I am having a really bad night, not sure why.

I'm separated, living somewhere I don't want to, looking for a job, having panic attacks..

The place I'm living at is the worst, I basically can't even get up in the morning without having to totally fully dress because there are strange men in the house. I can't sleep or even watch TV, I'm confined to a room.. and if I say anything all hell breaks loose. The walls are shaking but oh well, random people want to watch a movie!

I have some interviews lined up, but I don't think I can take this any longer. My doctor has told me to move out, and now I'm even considering asking my abusive/unstable STBX if I can move into "our" spare room.

Has anyone else gone through a bad transition like this?

I'm sitting here balling my eyes out, unable to come up with a solution...


----------



## *LittleDeer* (Apr 19, 2012)

Wow sorry you in this situation.

I hope you find a job soon. 

I would not m0ve back with your abusive ex if you can avoid it.

Is there any where else more suitable you can go? A share accomadation with just women?

I hope things look up for you soon.


----------



## ComicBookLady (Feb 28, 2012)

Can you go to a women's shelter?

Sounds like if you are stuck with only two unhealthy situations to choose from, that could be a good start for you, and give you some peace before getting back on your feet.

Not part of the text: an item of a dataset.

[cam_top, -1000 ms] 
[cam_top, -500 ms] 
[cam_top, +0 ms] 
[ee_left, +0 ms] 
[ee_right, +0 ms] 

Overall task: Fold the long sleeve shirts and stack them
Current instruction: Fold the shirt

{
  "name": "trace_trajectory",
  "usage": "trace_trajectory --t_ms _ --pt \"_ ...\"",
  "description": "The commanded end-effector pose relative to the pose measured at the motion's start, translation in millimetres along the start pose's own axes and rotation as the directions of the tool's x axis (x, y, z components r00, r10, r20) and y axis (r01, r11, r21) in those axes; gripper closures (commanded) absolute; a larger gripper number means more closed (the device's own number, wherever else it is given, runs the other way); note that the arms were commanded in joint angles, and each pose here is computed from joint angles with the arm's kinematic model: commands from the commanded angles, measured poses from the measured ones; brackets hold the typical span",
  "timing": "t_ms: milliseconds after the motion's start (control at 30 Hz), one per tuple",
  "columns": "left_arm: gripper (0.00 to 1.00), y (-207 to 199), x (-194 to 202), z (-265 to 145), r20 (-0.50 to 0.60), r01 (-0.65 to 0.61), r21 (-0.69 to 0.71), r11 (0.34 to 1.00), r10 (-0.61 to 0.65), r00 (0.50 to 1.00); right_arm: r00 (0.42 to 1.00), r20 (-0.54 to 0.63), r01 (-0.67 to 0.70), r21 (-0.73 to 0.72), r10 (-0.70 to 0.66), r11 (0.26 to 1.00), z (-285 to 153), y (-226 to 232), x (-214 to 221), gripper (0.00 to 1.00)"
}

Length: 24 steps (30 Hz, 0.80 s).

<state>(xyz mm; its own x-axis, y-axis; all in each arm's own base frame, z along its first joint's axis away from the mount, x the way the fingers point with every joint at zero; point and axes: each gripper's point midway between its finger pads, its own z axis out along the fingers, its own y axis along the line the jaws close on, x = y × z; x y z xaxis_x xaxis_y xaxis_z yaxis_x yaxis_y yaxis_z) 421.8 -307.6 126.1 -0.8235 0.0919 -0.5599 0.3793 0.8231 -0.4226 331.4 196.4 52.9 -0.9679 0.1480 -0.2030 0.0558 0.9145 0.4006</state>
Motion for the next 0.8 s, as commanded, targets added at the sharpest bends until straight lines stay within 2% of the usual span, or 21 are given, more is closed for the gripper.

I am so SO sorry you are in this situation.  BIG HUG!


----------



## JustSomeGuyWho (Dec 16, 2012)

ComicBookLady said:


> Can you go to a women's shelter?
> 
> Sounds like if you are stuck with only two unhealthy situations to choose from, that could be a good start for you, and give you some peace before getting back on your feet.
> 
> I am so SO sorry you are in this situation.  BIG HUG!


I would suggest this idea just on the basis that in my area we have a local women's shelter for victims of abuse that I volunteer some time at. It isn't ideal but it is a lot better than what your situation sounds like and you will get a lot of support.


----------



## in my tree (Jun 9, 2012)

I hope that you are able to find a better place (women's shelter, other friend's place) soon. Is there anyone else you could call - even someone from school/work, etc? 

It's such a hard time when a person has limited options and even more limited funds. I'm so sorry that you are going through this!


----------



## ComicBookLady (Feb 28, 2012)

Yes please do not go back to the abusive situation. That would be taking a step backwards.

However the situation you are in currently is unhealthy if you are constantly afraid of strange men around you (VERY valid concern!)

You need to get OUT. If there are no girlfriends to stay with, Seriously consider the women's shelter, even temporarily. Go to you Public Offices and find government help for housing (for very little to no cost) and they can also help you get food and a job. Don't be adverse to this help, when you need it, you need it. And in your case you would DESPERATELY need it.


----------